The coverage area in Toronto reaches from the middle of Mississauga to west Pickering, and north to Richmond Hill. Customers will pay a flat rate of 20 cents per minute when they’re roaming outside of this zone in Canada, Dobbin says, and 50 cents per minute when roaming in the U.S.
“We have better rate plans with better value than anyone else,” he says.
Mobilicity is also slated for launch in Edmonton, Calgary, Ottawa and Vancouver.
Wind Mobile got a jump on the other new entrants by launching in December 2009. The carrier already has services running in Toronto, Ottawa, Calgary, Edmonton, and will be launching in Vancouver in the next few weeks.
“We always expected the new competitors to come,” says CEO Ken Campbell. “I think Canada needs more competition.”
Wind faced some challenges in the early days of its launch with network glitches.

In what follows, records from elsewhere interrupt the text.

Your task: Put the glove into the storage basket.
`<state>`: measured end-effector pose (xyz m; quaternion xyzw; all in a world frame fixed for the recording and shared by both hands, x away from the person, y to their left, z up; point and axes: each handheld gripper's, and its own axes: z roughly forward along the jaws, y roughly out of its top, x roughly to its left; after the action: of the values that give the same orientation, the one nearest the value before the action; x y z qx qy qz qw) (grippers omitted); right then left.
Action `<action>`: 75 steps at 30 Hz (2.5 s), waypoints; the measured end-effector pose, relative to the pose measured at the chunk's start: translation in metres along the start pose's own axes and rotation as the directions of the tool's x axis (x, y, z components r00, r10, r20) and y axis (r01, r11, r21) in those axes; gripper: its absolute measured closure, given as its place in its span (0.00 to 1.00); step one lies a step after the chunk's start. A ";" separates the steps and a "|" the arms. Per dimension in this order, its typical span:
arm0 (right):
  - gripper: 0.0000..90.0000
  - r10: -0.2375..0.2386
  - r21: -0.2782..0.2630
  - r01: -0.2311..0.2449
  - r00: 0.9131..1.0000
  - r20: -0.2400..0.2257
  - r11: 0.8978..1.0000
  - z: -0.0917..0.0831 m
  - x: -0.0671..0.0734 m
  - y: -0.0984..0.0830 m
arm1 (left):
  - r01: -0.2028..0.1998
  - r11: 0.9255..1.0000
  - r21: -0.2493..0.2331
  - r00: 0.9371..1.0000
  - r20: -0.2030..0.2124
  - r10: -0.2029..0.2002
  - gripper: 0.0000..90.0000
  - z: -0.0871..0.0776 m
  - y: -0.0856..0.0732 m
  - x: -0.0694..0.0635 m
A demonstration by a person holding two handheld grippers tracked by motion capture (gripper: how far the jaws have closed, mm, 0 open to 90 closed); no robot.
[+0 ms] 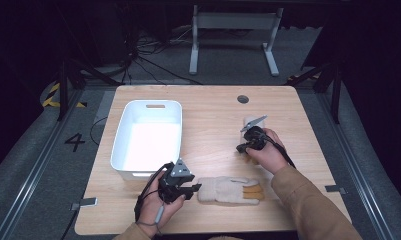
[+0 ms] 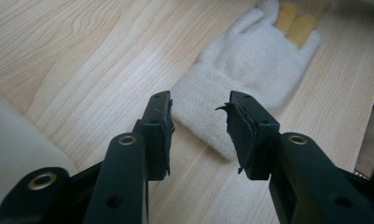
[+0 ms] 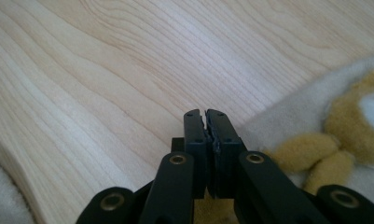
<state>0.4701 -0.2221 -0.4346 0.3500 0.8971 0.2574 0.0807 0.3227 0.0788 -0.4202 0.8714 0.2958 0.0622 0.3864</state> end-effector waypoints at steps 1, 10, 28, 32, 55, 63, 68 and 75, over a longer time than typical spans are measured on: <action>0.98 0.001 0.001 -0.001 1.000 0.001 1.000 -0.001 -0.001 -0.002 | 0.001 1.000 -0.002 1.000 -0.002 -0.001 0.68 0.000 0.000 0.000; 0.99 0.025 0.018 -0.025 1.000 0.012 1.000 -0.010 -0.008 -0.015 | -0.002 1.000 0.004 1.000 -0.001 0.002 0.67 0.001 0.000 -0.001; 0.99 0.085 0.025 -0.086 0.995 0.043 0.996 -0.035 -0.030 -0.052 | 0.000 1.000 0.009 1.000 -0.001 0.000 0.68 0.002 0.000 -0.001; 0.99 0.096 0.022 -0.098 0.994 0.052 0.995 -0.038 -0.034 -0.057 | -0.001 1.000 0.010 1.000 -0.002 0.001 0.68 0.002 0.000 -0.001; 0.59 0.169 -0.124 -0.152 0.975 0.146 0.981 -0.048 -0.059 -0.041 | -0.004 1.000 0.009 1.000 0.001 0.004 0.68 0.002 0.000 -0.001; 0.57 0.197 -0.100 -0.183 0.966 0.167 0.978 -0.038 -0.068 -0.043 | 0.004 1.000 0.007 1.000 0.002 -0.004 0.68 0.003 0.000 -0.001; 0.58 0.198 -0.077 -0.188 0.966 0.165 0.979 -0.034 -0.070 -0.044 | 0.005 1.000 0.006 1.000 0.002 -0.005 0.68 0.003 0.000 -0.001; 0.76 0.197 -0.031 -0.194 0.970 0.146 0.980 -0.030 -0.070 -0.044 | 0.006 1.000 0.005 1.000 0.002 -0.006 0.68 0.002 0.000 -0.001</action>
<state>0.4863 -0.3087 -0.4345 0.4541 0.8475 0.2449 0.1246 0.3226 0.0768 -0.4220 0.8715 0.2984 0.0593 0.3846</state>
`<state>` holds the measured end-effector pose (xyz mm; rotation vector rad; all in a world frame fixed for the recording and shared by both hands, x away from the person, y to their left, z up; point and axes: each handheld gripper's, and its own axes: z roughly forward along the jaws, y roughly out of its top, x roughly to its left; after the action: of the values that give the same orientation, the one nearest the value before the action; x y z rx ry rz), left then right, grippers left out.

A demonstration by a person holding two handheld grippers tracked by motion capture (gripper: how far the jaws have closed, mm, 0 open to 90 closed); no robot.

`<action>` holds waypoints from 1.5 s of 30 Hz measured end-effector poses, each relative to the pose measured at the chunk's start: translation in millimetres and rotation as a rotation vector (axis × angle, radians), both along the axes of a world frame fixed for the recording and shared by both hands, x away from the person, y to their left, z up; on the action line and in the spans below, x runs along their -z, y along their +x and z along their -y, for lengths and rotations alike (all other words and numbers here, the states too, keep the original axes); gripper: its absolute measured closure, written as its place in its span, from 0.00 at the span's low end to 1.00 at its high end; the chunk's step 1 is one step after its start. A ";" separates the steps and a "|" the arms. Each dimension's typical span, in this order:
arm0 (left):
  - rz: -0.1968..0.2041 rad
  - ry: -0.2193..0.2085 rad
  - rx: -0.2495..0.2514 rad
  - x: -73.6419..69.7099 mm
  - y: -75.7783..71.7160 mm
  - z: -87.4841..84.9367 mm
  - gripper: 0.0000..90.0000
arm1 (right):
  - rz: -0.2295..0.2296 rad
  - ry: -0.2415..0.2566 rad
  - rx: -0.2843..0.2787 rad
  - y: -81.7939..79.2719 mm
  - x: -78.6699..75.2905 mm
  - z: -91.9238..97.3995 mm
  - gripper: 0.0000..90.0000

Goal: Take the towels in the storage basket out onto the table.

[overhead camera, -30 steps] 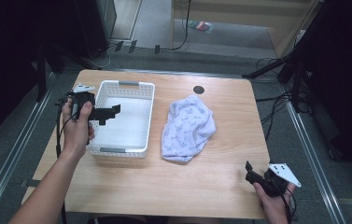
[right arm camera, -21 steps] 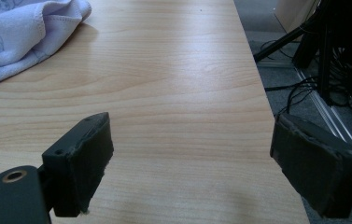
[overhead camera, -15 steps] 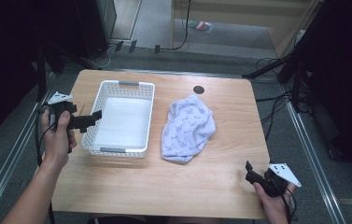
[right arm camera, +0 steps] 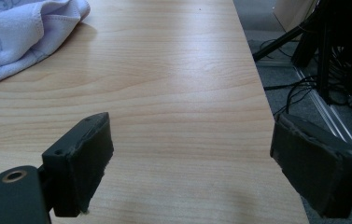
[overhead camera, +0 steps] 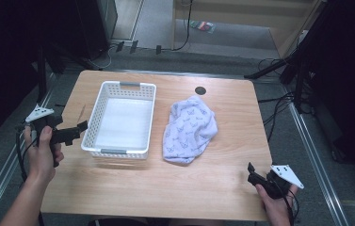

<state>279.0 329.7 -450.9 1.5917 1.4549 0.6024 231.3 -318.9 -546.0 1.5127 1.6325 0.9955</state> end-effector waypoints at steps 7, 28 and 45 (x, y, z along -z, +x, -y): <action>0.025 -0.030 -0.012 15.8 -13.9 -9.3 0.00 | 0.001 0.000 0.003 -0.3 0.0 0.1 0.15; 0.002 0.032 -0.022 68.1 -61.0 -25.2 0.00 | 0.002 -0.004 0.001 -0.4 0.0 0.1 0.15; -0.053 0.073 -0.019 100.0 -62.7 -25.5 0.00 | 0.004 -0.005 -0.013 -0.7 0.1 0.2 0.15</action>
<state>216.2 355.2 -550.8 1.6632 1.5039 0.6349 230.7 -319.0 -546.2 1.4978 1.6431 0.9996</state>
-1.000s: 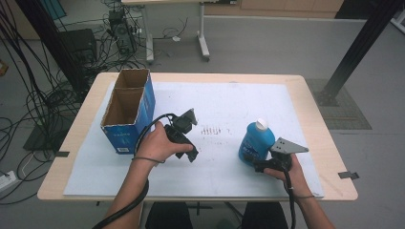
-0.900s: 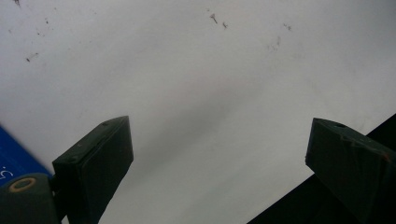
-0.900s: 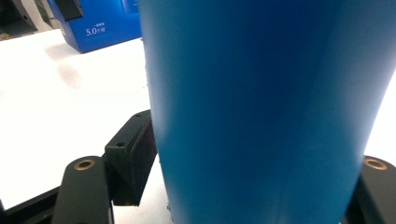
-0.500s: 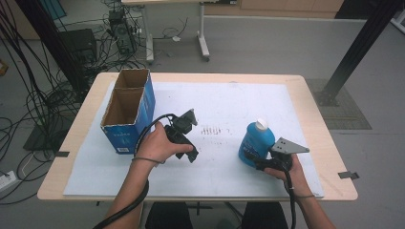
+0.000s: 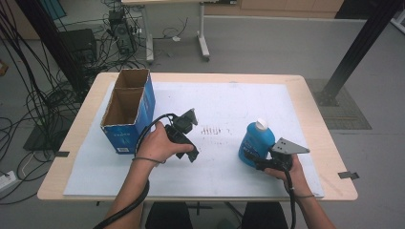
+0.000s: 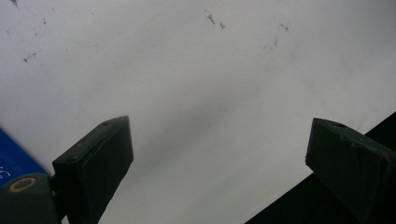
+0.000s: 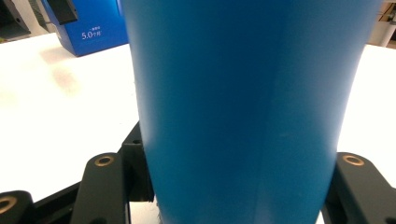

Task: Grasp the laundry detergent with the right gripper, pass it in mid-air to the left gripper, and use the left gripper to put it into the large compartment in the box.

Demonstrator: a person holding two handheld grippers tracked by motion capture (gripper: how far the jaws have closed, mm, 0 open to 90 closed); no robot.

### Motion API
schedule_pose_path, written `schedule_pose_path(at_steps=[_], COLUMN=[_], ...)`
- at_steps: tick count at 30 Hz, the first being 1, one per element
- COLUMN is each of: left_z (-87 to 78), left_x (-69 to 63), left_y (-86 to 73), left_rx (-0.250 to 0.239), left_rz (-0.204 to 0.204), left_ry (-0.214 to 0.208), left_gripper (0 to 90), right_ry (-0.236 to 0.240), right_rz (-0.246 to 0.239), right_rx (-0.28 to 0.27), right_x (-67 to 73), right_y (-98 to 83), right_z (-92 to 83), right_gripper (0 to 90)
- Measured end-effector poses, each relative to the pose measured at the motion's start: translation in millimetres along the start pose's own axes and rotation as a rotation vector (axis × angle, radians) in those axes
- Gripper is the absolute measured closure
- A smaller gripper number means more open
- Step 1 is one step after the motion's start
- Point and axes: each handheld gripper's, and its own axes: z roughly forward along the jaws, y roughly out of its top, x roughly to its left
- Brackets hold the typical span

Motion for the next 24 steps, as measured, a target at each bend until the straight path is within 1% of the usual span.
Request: schedule_pose_path(at_steps=[24], left_z=[1.2], left_x=[-0.9], left_y=[1.2], left_rx=[0.004], left_rz=[-0.001], left_ry=[0.001], left_gripper=[7.9], right_ry=[-0.002], right_rz=[-0.012], right_rx=[-0.008], right_x=[0.2], right_y=[-0.9], right_z=[-0.1], right_gripper=[40.5])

It has been offering a slew of promotions as competition heats up in the wireless market. Those include a $150 credit offer to those switching from other carriers, and a half-price deal for six months if new customers get on board before the end of May.
So has Wind Mobile met its goals in signing up new customers?
“I can say it’s going well,” Campbell says. “We’re pleased with the uptake and the enthusiasm for our offerings.”
Wind’s pricing system is based on home zones and away zones, and supplemented by an international roaming capability. In Toronto and surrounding area, the zone stretches from Oshawa in the east, around the Golden Horseshoe to Hamilton and Stoney Creek. At its northern tips, it reaches Brooklin, Richmond Hill and Brampton.